Hi Tim,
The code I showed is a minimal example code to show the issue I'm running
into, which is: memory keeps on growing.
In production, the loop that you see will read files off a file system and
parse them using the logic close to what I sowed. I use
contentHandler.toString() to get back the raw text so I can save it. Even
if I get ride of that call, I run into OOM.

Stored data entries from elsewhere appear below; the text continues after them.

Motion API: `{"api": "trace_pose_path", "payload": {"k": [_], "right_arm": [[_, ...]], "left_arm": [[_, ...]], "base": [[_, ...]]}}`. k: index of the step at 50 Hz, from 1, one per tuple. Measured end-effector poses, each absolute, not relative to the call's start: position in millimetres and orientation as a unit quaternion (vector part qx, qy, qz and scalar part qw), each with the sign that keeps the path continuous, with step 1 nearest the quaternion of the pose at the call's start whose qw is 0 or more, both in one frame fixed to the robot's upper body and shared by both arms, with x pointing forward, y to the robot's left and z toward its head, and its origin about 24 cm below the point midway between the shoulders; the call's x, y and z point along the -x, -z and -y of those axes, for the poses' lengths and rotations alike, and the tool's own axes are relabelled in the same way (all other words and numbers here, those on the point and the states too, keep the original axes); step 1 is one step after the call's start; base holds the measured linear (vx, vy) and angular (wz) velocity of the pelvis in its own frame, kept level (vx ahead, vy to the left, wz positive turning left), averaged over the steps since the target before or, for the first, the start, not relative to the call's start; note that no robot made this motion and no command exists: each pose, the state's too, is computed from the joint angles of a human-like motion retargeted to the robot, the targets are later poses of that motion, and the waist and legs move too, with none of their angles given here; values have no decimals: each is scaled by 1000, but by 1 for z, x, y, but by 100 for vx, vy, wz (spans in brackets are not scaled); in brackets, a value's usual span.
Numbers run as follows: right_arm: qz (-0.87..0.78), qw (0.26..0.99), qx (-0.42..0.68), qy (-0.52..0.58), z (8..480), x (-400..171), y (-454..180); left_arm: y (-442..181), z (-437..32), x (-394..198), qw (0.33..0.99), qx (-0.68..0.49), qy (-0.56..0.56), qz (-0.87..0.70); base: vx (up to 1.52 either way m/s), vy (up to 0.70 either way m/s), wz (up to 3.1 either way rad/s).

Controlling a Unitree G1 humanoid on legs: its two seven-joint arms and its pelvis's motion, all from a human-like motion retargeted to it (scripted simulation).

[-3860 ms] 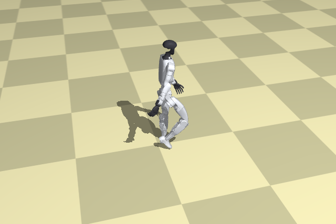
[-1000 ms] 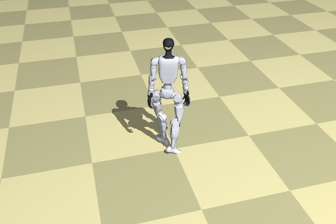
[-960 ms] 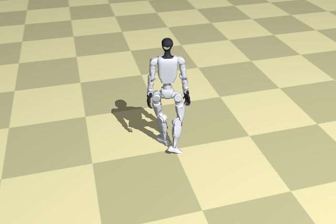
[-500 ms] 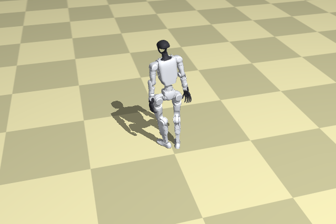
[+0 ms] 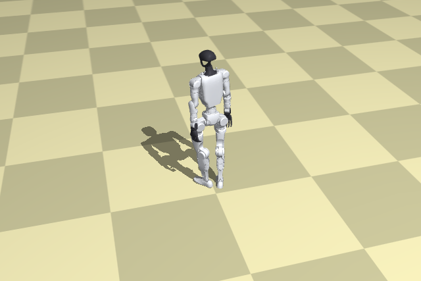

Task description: Upper body actions

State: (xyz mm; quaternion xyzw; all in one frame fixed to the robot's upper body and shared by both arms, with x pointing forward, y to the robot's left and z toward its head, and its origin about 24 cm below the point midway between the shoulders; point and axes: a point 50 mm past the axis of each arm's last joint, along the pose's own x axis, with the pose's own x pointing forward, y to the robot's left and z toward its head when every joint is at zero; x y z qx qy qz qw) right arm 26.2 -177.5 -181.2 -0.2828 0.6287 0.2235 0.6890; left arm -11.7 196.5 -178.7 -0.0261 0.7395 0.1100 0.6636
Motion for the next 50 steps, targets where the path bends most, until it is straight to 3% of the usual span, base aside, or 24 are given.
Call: {"api": "trace_pose_path", "payload": {"k": [15, 20, 25, 32, 40, 50], "right_arm": [[-698, 636, 277, -179, 201, 12, 178], [-699, 629, 289, -178, 209, 8, 177], [-682, 649, 292, -170, 210, -6, 177], [-649, 677, 291, -190, 204, -29, 178], [-605, 727, 279, -167, 192, -58, 177], [-652, 671, 336, -110, 211, -12, 175]], "left_arm": [[178, -201, 5, 675, 15, -120, -728], [179, -191, 14, 660, 62, -163, -731], [179, -183, 29, 636, 117, -202, -736], [176, -187, 50, 614, 98, -196, -758], [176, -216, 6, 673, 41, -163, -721], [171, -240, -1, 683, 12, -183, -707]], "base": [[-7, -3, -7], [-3, 6, -84], [-1, 12, -190], [-1, 17, -147], [-28, 12, -181], [-19, 6, -177]]}}
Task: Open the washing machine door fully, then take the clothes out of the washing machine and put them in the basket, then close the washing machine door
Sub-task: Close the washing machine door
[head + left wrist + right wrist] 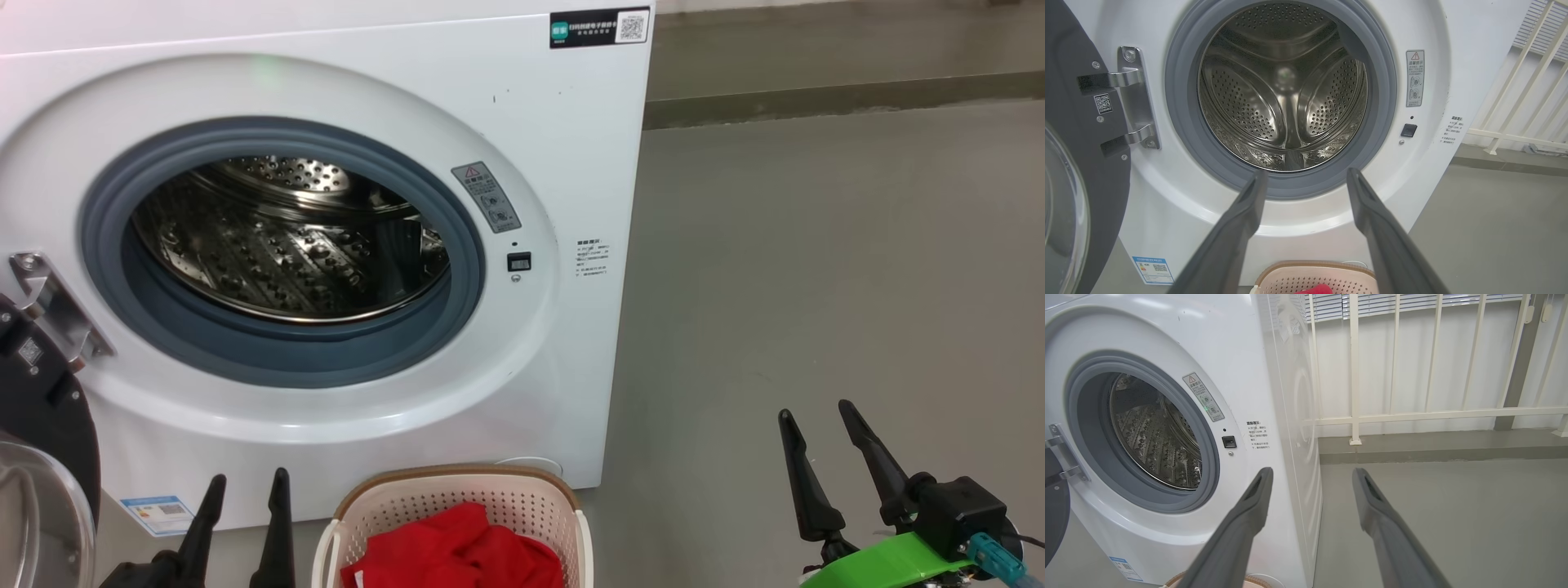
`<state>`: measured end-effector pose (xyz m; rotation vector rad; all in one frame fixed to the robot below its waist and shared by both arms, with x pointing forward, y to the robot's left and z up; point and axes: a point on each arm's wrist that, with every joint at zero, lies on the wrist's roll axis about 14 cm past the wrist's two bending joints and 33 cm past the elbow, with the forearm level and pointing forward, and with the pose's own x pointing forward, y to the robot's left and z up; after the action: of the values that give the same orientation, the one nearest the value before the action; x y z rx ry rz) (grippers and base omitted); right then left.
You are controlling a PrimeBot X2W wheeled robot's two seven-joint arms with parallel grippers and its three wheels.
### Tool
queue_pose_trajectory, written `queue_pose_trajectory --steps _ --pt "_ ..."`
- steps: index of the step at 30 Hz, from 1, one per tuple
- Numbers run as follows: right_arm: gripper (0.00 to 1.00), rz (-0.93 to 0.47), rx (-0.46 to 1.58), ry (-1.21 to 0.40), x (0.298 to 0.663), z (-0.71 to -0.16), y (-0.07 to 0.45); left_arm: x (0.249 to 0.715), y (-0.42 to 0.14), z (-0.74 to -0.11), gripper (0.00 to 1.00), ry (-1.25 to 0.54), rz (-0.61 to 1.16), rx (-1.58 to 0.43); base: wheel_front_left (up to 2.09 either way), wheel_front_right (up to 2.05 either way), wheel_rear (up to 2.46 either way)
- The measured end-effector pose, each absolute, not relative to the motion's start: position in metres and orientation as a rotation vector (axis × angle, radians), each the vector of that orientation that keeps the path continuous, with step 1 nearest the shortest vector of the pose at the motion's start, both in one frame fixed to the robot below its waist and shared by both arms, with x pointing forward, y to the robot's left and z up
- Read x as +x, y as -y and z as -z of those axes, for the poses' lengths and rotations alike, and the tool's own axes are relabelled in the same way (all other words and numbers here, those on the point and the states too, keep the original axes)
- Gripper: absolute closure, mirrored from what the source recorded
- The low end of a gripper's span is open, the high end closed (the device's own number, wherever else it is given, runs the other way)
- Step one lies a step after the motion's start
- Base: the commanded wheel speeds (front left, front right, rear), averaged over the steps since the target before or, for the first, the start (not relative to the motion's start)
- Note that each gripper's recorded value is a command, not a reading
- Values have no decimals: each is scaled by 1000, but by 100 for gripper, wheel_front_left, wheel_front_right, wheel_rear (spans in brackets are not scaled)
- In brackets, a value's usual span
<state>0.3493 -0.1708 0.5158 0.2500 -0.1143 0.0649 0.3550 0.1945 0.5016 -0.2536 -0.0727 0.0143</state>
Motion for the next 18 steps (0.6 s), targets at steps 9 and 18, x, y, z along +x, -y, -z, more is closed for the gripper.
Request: queue_pose_trajectory --steps 9,18 --pt "0 -54 250 111 349 -514 174 357 -196 -505 0 82 -16 -236 -60 60 0" --pt "0 -48 250 109 349 -513 176 358 -198 -504 0 79 -25 -226 -179 179 0"
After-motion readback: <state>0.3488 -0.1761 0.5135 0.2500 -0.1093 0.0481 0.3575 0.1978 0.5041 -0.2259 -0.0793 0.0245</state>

Note that, if I test the exact same code against PDF or PPT or ODP or RTF
(I still have far more formats to test) I do *NOT* see the OOM issue even
when I increase the loop to 1000 -- memory usage remains steady and
stable. This is why in my original email I asked if there is an issue with
XML files or with my code such as if I'm missing to close / release
something.
Here is the full call stack when I get the OOM:
Exception in thread "main" java.lang.OutOfMemoryError: Java heap space
at java.lang.StringBuffer.ensureCapacityImpl(StringBuffer.java:338)
at java.lang.StringBuffer.append(StringBuffer.java:114)
at java.io.StringWriter.write(StringWriter.java:106)
at
org.apache.tika.sax.ToTextContentHandler.characters(ToTextContentHandler.java:93)
at
org.apache.tika.sax.ContentHandlerDecorator.characters(ContentHandlerDecorator.java:146)
at
org.apache.tika.sax.WriteOutContentHandler.characters(WriteOutContentHandler.java:136)
at
org.apache.tika.sax.ContentHandlerDecorator.characters(ContentHandlerDecorator.java:146)
at
org.apache.tika.sax.xpath.MatchingContentHandler.characters(MatchingContentHandler.java:85)
at
org.apache.tika.sax.ContentHandlerDecorator.characters(ContentHandlerDecorator.java:146)
at
org.apache.tika.sax.ContentHandlerDecorator.characters(ContentHandlerDecorator.java:146)
at
org.apache.tika.sax.SecureContentHandler.characters(SecureContentHandler.java:270)
at
org.apache.tika.sax.ContentHandlerDecorator.characters(ContentHandlerDecorator.java:146)
at
org.apache.tika.sax.ContentHandlerDecorator.characters(ContentHandlerDecorator.java:146)
at
org.apache.tika.sax.ContentHandlerDecorator.characters(ContentHandlerDecorator.java:146)
at
org.apache.tika.sax.TextContentHandler.characters(TextContentHandler.java:55)
at
org.apache.tika.sax.TeeContentHandler.characters(TeeContentHandler.java:102)
at
org.apache.tika.sax.ContentHandlerDecorator.characters(ContentHandlerDecorator.java:146)
at
org.apache.tika.sax.ContentHandlerDecorator.characters(ContentHandlerDecorator.java:146)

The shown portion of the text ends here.